La Danimarca per preservare la popolazione autoctona di circa 20 milioni di suini ha intenzione di costruire un muro di contenimento anti-cinghiale al confine con la Germania, soluzione prevista anche dalla Bulgaria nei confronti della Romania. Tuttavia, gli esperti locali non ritengano sia una valida soluzione.

Situazione Epidemiologica in Italia : In Italia  tale patologia  è presente in Sardegna. La Regione è impegnata da anni in un piano di eradicazione che sta dando ottimi risultati.
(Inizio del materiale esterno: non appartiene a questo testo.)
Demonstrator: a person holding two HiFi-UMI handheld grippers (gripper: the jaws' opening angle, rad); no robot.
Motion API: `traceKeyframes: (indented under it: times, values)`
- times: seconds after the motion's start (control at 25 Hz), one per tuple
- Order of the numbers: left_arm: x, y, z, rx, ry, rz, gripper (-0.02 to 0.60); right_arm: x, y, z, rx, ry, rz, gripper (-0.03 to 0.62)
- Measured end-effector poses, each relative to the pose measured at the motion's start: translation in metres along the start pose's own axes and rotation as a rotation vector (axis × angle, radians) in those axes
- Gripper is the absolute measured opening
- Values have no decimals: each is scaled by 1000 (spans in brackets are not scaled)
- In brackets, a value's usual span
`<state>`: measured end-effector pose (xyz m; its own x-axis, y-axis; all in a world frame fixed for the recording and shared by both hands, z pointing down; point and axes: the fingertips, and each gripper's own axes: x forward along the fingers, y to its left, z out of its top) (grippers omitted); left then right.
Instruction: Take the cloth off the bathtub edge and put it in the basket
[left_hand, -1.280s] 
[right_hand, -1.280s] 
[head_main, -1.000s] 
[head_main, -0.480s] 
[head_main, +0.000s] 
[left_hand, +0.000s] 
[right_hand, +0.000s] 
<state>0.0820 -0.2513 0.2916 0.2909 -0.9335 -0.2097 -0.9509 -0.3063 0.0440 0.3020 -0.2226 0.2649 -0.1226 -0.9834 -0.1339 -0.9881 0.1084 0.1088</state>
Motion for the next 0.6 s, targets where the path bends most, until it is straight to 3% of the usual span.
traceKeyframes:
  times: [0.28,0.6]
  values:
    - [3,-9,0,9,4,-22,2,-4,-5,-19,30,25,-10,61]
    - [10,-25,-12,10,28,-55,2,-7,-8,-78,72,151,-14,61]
Il Ministro della salute Grillo in una nota al Commissario europeo alla Salute e sicurezza alimentare Vynetis Andriukaitis afferma infatti: “l’eradicazione è come mai prima d’ora a portata di mano ed è un mio preciso impegno ottenere questo importante risultato”.

La valutazione dei risultati raggiunti ha portato lo stesso Commissario europeo alla Salute e sicurezza alimentare a chiedere un intervento di supporto all’Istituto Zooprofilattico della Sardegna per collaborare alla gestione dei focolai che attualmente si stanno diffondendo.

Di recente la FAO  ha segnalato la comparsa di casi di malattia  per la prima volta anche in Cina , probabilmente insorti in seguito alle importazioni di prodotti alimentari contaminati o di suini vivi.

Per controllare la diffusione della malattia il governo della Repubblica popolare Cinese ha già provveduto all’abbattimento di più di 24.000 suini in solo 4 province.

Da sottolineare che la Cina è  uno dei principali paesi produttori di carne suina con circa la metà della popolazione mondiale di capi (500 milioni). Pertanto la  diffusione dell’epidemia rappresenterebbe un serio rischio per l’economia del Paese Asiatico.

La FAO collabora con il Ministero dell’Agricoltura e degli Affari Rurali Cinese per l’elaborazione di un Piano di emergenza contro la Peste suina Africana e lo sviluppo di specifiche capacità diagnostiche.

“Le Epidemie come queste sono importanti  promemoria per tutti noi che dobbiamo lavorare insieme in uno sforzo multilaterale e integrativo per prevenire e rispondere alle epidemie di malattie animali perché queste non conoscono confini “.  (Kundhavi Kadiresan  – vice direttore Generale FAO e rappresentante regionale per l’Asia e il Pacifico).